Authentication at a physical location

There are multiple ways to perform an authentication if the purchase is completed at a physical location.

  • Chip & PIN: If the customer uses a physical card at the point of sale, the authentication is performed with the chip card (possession) and PIN (knowledge). It should be noted that magnetic stripe is not considered safe enough according to today’s regulations (i.e., it’s not proof of something you have) because they are so easy to copy. The same applies to signatures.
  • Digital wallets: Digital wallets require the customer to authenticate before the purchase by opening the digital wallet. The tokenised card in the wallet (possession) becomes available with a security code (knowledge) or a biometric identifier like fingerprint or facial recognition (inherence).
  • Biometric cards: If a customer has a biometric card (possession), the authentication is done through a fingerprint sensor right on the card body (inherence).

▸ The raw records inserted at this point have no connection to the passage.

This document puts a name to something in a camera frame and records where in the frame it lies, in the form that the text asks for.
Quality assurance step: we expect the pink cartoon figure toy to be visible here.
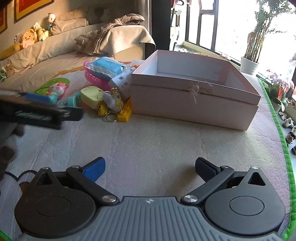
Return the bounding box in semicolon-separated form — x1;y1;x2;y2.
46;82;69;100

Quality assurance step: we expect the yellow sponge toy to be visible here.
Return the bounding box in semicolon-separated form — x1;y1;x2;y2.
80;86;105;109

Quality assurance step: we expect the pink plastic basket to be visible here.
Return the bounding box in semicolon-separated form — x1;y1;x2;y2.
83;61;111;91

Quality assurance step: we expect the white rabbit keychain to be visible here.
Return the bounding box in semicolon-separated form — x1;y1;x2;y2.
103;87;123;113

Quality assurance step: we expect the blue wet wipes pack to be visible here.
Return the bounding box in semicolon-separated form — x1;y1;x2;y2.
85;57;126;80

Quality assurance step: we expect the white tube with label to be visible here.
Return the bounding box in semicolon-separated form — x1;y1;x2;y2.
108;65;138;93

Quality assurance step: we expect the yellow building block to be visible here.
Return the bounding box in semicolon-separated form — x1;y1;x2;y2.
117;98;132;123

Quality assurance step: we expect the teal crank handle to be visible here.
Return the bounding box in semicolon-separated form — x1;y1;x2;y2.
67;90;81;108

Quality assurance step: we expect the yellow plush toy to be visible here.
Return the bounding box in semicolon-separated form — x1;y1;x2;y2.
14;29;37;49

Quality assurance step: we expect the printed play mat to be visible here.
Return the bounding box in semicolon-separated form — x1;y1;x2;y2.
1;76;295;240

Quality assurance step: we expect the brown jacket on sofa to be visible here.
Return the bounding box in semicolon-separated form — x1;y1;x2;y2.
74;14;145;55

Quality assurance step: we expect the small doll plush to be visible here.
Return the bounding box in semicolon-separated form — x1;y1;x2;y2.
46;13;56;31

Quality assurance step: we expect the pink cardboard box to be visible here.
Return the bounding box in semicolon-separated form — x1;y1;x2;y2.
130;50;260;131

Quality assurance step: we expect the beige covered sofa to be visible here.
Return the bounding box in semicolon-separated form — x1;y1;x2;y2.
1;6;155;76

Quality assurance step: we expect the pink flower pot plant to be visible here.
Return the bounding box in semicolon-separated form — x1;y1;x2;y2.
265;69;295;113

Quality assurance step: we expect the white potted bamboo plant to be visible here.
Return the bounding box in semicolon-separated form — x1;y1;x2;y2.
240;1;295;75

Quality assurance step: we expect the red framed wall picture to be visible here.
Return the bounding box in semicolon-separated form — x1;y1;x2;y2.
14;0;54;22

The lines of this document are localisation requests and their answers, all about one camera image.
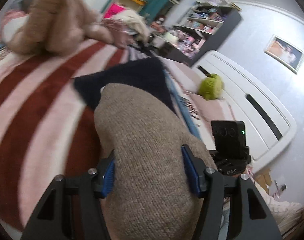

Exemptions from authentication at a physical location

The merchant is responsible for determining if authentication is required for a specific transaction based on local regulations and card scheme rules. If the merchant does not authenticate, the liability of potential fraud can shift and the merchant risks that the issuer declines the authorisation, as it has not been authenticated. The issuer is required to comply with the same rules as the merchants and if, e.g., an exemption applies to the transaction, the issuer should not decline due to missing authentication.

Enfuce checks during the authorisation process if authentication is performed as expected.